会社のビルも見えなくなるほどの距離まで歩く。たどり着いた、人がいない公園のベンチに座ると、伊吹はすっかりと古くなったスマホを取り出した。昨日刹那に見られた時、「いい加減変えろ。金は出す」なんて言われたほど古いスマホだ。別に画面は割れていないし、まだ使えるのだが。後なんで刹那が伊吹の私物の代金を出そうとするのだろう。ただでさえ、世話になってばかりなのに。伊吹は、これ以上刹那に集りたい訳ではない。

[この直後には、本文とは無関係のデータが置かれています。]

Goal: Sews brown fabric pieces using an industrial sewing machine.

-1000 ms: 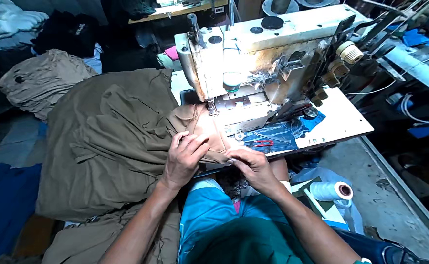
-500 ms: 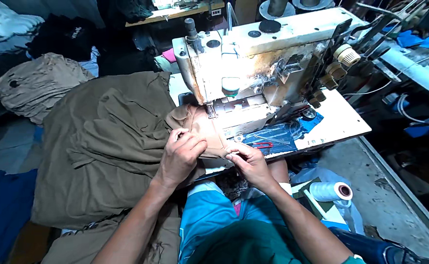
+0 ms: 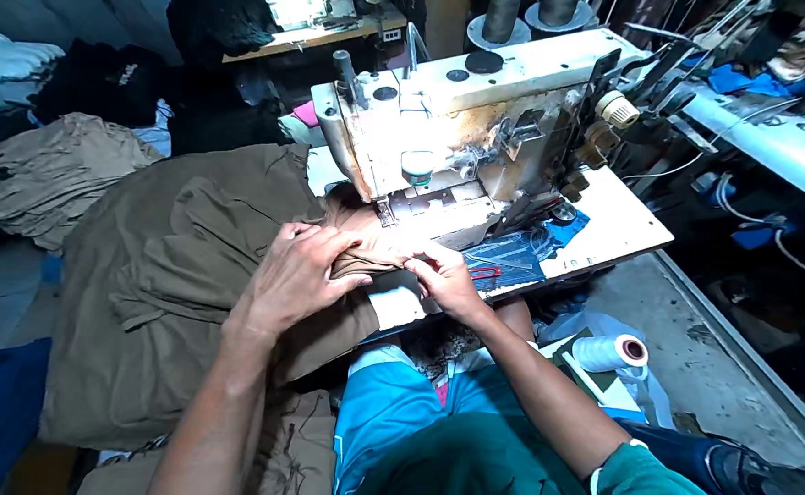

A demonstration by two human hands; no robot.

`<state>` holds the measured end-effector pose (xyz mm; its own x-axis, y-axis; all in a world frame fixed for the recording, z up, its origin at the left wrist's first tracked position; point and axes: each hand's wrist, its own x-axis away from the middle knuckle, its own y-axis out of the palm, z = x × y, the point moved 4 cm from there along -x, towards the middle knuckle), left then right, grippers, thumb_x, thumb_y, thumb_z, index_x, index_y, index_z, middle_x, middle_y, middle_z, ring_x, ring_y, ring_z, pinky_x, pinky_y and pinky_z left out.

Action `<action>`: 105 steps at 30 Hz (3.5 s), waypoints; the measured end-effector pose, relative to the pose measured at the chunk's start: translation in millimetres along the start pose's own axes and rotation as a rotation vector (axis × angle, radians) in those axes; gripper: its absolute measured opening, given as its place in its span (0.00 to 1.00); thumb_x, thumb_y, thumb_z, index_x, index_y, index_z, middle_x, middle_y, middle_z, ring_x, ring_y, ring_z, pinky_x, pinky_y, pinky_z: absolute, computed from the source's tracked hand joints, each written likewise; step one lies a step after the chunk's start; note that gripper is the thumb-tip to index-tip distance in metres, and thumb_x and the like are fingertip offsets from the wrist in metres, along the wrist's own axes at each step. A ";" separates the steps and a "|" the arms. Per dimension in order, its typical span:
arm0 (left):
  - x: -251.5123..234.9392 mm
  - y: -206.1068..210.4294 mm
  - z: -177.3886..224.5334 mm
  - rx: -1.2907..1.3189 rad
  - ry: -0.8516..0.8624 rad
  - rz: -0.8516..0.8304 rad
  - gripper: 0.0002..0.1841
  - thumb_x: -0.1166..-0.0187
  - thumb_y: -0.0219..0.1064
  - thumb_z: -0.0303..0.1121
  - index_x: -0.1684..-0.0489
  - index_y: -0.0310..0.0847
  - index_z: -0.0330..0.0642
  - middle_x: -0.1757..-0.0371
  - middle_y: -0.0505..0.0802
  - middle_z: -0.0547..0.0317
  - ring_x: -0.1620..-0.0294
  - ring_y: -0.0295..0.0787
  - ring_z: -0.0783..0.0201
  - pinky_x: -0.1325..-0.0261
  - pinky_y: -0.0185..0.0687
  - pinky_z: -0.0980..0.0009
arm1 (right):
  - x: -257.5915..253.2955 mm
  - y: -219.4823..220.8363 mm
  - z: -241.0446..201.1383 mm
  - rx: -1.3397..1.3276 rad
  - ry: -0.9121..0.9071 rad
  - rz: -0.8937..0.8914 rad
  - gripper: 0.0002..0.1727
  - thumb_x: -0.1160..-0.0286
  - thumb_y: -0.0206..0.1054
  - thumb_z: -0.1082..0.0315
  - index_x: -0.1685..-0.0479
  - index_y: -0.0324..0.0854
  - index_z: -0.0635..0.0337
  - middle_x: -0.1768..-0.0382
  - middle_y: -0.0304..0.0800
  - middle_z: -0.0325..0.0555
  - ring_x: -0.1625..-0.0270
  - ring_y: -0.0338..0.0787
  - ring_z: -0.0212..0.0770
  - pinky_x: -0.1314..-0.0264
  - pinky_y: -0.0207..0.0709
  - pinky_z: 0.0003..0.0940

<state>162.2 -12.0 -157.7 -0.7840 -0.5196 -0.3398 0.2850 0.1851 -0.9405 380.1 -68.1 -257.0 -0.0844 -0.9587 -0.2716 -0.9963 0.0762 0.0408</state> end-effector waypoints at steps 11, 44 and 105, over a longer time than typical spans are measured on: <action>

会社を出る時、一瞬見た時のまま、着信が入っていた。いつもの癖で、周囲をチェックしてから、スマホを操作してかけ直す。程なくして、通話が繋がった。
「おじさん、今日、会える?」
電話の向こうは、快く了承してくれた。
電車を乗り継いで、指定されたレストランにたどり着くと、もう相手は着いていてコーヒーを飲んでいた。切れ長の瞳で白い肌。唇は薄い。一見、顔立ちは父と本当にそっくりなのもあって、冷たく、冷徹な雰囲気を持つ人だが、その性根はしっかり者で、優しい人なのは、伊吹はちゃんと知っていた。

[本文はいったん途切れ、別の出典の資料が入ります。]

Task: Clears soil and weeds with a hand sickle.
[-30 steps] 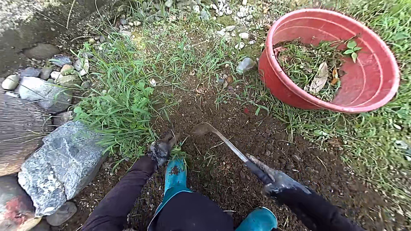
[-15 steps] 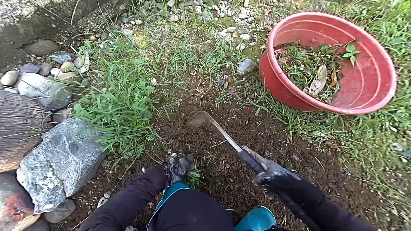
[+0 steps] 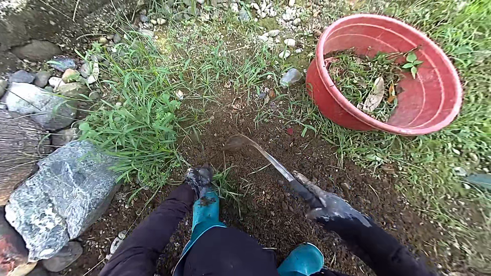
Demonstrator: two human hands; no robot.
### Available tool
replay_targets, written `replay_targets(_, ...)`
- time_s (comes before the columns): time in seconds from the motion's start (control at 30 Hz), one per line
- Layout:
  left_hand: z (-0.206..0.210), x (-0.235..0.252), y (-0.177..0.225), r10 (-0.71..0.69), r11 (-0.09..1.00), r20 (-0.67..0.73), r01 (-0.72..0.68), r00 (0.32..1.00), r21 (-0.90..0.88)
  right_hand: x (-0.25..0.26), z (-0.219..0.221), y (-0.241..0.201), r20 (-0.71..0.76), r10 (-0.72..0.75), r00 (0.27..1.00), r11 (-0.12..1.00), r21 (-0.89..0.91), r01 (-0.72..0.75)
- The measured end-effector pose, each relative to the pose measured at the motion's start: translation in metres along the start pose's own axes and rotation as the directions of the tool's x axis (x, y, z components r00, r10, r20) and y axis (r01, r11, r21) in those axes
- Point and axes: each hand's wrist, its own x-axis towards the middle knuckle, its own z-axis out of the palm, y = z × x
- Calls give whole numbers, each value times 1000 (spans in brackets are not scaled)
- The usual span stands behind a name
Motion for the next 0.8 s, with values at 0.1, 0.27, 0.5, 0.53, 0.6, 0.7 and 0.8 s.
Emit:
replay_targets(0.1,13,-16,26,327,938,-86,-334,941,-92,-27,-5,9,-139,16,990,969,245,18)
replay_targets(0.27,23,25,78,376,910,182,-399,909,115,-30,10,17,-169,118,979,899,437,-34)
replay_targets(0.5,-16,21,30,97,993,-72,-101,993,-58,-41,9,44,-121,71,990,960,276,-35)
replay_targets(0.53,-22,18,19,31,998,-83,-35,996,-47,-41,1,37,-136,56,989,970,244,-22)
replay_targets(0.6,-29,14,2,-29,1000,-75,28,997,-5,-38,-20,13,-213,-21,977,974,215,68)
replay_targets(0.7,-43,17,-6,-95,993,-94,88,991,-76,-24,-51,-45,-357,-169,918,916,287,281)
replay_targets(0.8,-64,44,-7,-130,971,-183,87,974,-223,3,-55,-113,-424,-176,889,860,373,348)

案内をしてくれた店員にありがとう、と言ってから、仕事の最中抜け出してくれたのだろう、スーツ姿の叔父の前の席に座る。
「ありがとう、急だったのに時間を作ってくれて」
気にするな、と叔父である
彰は、手をあげて店員を呼ぶと、自分の代わりにコーヒーを注文してくれた。店員が去ると、さて、と自分に向き合う。
「久々だな、伊吹」
「……うん。電話ではちょくちょく話していたけど」
「痩せたな」
「これでも太ったんだ」
伊吹は誤魔化す様に笑うが、彰は誤魔化されてはくれなかった。通りかかった店員をまた呼び止めて、追加でケーキを注文した。

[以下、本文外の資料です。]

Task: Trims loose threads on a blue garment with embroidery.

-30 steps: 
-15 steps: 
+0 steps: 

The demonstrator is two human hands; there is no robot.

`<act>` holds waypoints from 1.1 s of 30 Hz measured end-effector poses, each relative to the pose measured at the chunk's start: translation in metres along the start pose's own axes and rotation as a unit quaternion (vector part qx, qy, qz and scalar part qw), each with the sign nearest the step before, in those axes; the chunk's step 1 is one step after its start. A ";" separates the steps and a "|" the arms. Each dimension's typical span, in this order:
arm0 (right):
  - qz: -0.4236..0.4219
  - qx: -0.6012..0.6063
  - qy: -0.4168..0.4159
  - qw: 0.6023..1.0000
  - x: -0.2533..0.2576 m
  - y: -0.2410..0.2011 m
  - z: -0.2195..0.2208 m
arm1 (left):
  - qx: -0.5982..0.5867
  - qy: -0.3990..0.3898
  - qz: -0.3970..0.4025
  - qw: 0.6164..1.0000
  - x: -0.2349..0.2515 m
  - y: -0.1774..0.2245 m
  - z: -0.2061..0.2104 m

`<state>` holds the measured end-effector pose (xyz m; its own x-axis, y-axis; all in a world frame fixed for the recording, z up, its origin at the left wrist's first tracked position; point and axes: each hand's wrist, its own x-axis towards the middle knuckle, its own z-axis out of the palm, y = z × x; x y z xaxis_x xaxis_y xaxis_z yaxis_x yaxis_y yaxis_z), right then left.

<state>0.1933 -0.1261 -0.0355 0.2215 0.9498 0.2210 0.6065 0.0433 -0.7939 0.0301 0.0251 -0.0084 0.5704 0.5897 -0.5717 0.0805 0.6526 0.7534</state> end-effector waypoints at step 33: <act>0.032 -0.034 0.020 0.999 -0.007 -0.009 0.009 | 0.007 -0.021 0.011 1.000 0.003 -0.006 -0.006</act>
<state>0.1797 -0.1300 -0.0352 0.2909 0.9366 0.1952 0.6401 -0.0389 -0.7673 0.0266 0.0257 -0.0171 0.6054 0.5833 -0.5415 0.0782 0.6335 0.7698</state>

程なくして運ばれてきたショートケーキとコーヒーは、伊吹の前に置かれた。
「前、娘の誕生日に来たんだここ。ケーキ美味しかった」
「もう俺30近いのにケーキなんて」
「何歳でもケーキは美味いだろう」
彰は穏やかに、昔とは違う深みのある笑みを浮かべた。今日あった、加賀美の笑みを思い出す。伊吹の年頃じゃなかなかされない年下扱いが、随分とくすぐったい。今は流石にそんな事はないが、小さな頃は、父とそっくりなのもあって、叔父が笑みを浮かべると、普段、笑みもろくに浮かべない父が――ドラ息子にだけ微笑む父が、伊吹にだけ微笑んでくれたように思えて嬉しかったものだ。
「じゃあ、遠慮なく、いただきます」
伊吹は、三角形のショートケーキの先にフォークを入れた。口に入れると、確かに美味しい。料理はともかく、伊吹はお菓子作りはろくにできないから、本当にプロはすごいと思う。
「可奈子さん、元気?」
「ああ。子育てに追われているが元気だよ。母になってから、随分と逞しくなった。毎日、娘よりも俺が怒られてる」
「おじさんが怒られる? 想像できない」
伊吹は、写真で見せられたきりの彰の妻の姿と、電話で挨拶した時の声を頭の中で合わせて、このしっかり者の叔父が彼の妻に怒られている姿を想像してみる。我ながら不恰好な想像で、笑えてきた。
「元気そうでよかった、本当に」
伊吹は、またケーキにフォークを入れた。倒れない様に気をつけて切り離す。
「こちらの台詞だ伊吹。……本当に、苦労をかけた」
少し混じった涙声に、伊吹は慌てて顔を上げた。
「今日俺に会ったのは、本家の会社について聞きたかったんだろう」
テーブル越しに向き合う彰の目には、涙が滲んでいる。初めて見る叔父の様子に、自分もたじろいでしまった。
「俺はあそことは距離をとっているから全て知っているわけじゃないが、話は入ってくる。知っている限り話すよ」
そうして、叔父――父の末の弟である瀬川彰は、口を開いた。